■ EXERCISE REQUIREMENTS
All pictures must be left out as you transcribe the lines from the first line of the data to the line containing "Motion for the", both included.

┄┄┄┄┄┄┄┄┄┄┄┄┄┄┄┄┄┄┄┄

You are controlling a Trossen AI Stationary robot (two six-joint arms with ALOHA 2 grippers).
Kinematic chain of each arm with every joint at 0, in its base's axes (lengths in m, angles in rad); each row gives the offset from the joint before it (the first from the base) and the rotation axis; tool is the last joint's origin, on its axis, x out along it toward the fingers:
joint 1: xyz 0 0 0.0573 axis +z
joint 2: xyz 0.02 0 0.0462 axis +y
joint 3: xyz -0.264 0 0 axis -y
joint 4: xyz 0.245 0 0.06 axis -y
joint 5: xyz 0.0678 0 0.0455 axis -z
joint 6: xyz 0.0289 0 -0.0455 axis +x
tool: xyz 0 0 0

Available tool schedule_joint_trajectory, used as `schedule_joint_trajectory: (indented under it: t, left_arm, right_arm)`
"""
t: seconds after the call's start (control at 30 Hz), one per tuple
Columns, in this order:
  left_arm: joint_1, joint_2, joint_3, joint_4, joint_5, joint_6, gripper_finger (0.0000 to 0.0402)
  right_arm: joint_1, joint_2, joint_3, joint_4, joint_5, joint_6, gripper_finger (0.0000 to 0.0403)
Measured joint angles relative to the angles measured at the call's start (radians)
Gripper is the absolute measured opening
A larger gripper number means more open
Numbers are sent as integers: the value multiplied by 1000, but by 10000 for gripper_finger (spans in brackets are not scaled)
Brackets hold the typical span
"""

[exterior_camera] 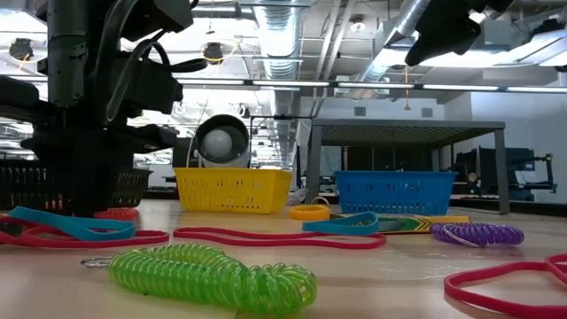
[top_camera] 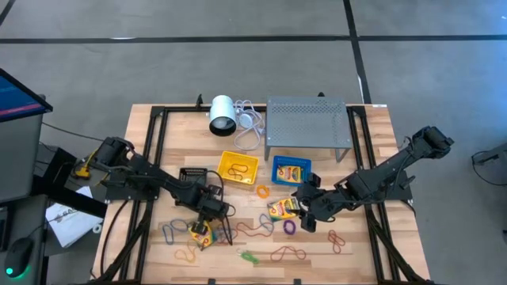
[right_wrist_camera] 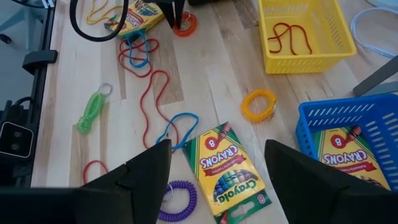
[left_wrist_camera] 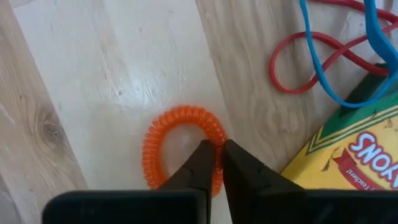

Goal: Pick & Place Office Desk Supplies
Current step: Put the orange spring keychain into the black bin

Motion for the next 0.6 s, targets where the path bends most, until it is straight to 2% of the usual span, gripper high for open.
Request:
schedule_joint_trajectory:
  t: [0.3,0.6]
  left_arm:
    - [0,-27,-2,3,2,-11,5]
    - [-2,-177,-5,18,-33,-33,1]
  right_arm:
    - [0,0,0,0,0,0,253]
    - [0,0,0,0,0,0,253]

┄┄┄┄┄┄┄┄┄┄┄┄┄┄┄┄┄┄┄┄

■ THE COMPLETED TASK
You are controlling a Trossen AI Stationary robot (two six-joint arms with ALOHA 2 grippers).
Kinematic chain of each arm with every joint at 0, in its base's axes (lengths in m, angles in rad); each row gives the offset from the joint before it (the first from the base) and the rotation axis; tool is the last joint's origin, on its axis, x out along it toward the fingers:
joint 1: xyz 0 0 0.0573 axis +z
joint 2: xyz 0.02 0 0.0462 axis +y
joint 3: xyz -0.264 0 0 axis -y
joint 4: xyz 0.245 0 0.06 axis -y
joint 5: xyz 0.0678 0 0.0455 axis -z
joint 6: xyz 0.0289 0 -0.0455 axis +x
tool: xyz 0 0 0

Available tool schedule_joint_trajectory, used as `schedule_joint_trajectory: (indented under it: t, left_arm, right_arm)`
"""
t: seconds after the call's start (control at 30 Hz), one per tuple
Columns, in this order:
  left_arm: joint_1, joint_2, joint_3, joint_4, joint_5, joint_6, gripper_finger (0.0000 to 0.0402)
  right_arm: joint_1, joint_2, joint_3, joint_4, joint_5, joint_6, gripper_finger (0.0000 to 0.0403)
Measured joint angles relative to the angles measured at the call's start (radians)
Gripper is the absolute measured opening
A larger gripper number means more open
Numbers are sent as integers: the value multiplied by 1000, but by 10000 for gripper_finger (spans in brackets are not scaled)
Brackets hold the typical span
"""

[exterior_camera] 
[top_camera] 
[right_wrist_camera] 
[left_wrist_camera] 

Goal: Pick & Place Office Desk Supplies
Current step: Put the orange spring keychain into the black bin

Motion for the next 0.6 s, targets where the path bends most, until it is straight to 2% of the usual span, gripper high for open.

The output is complete.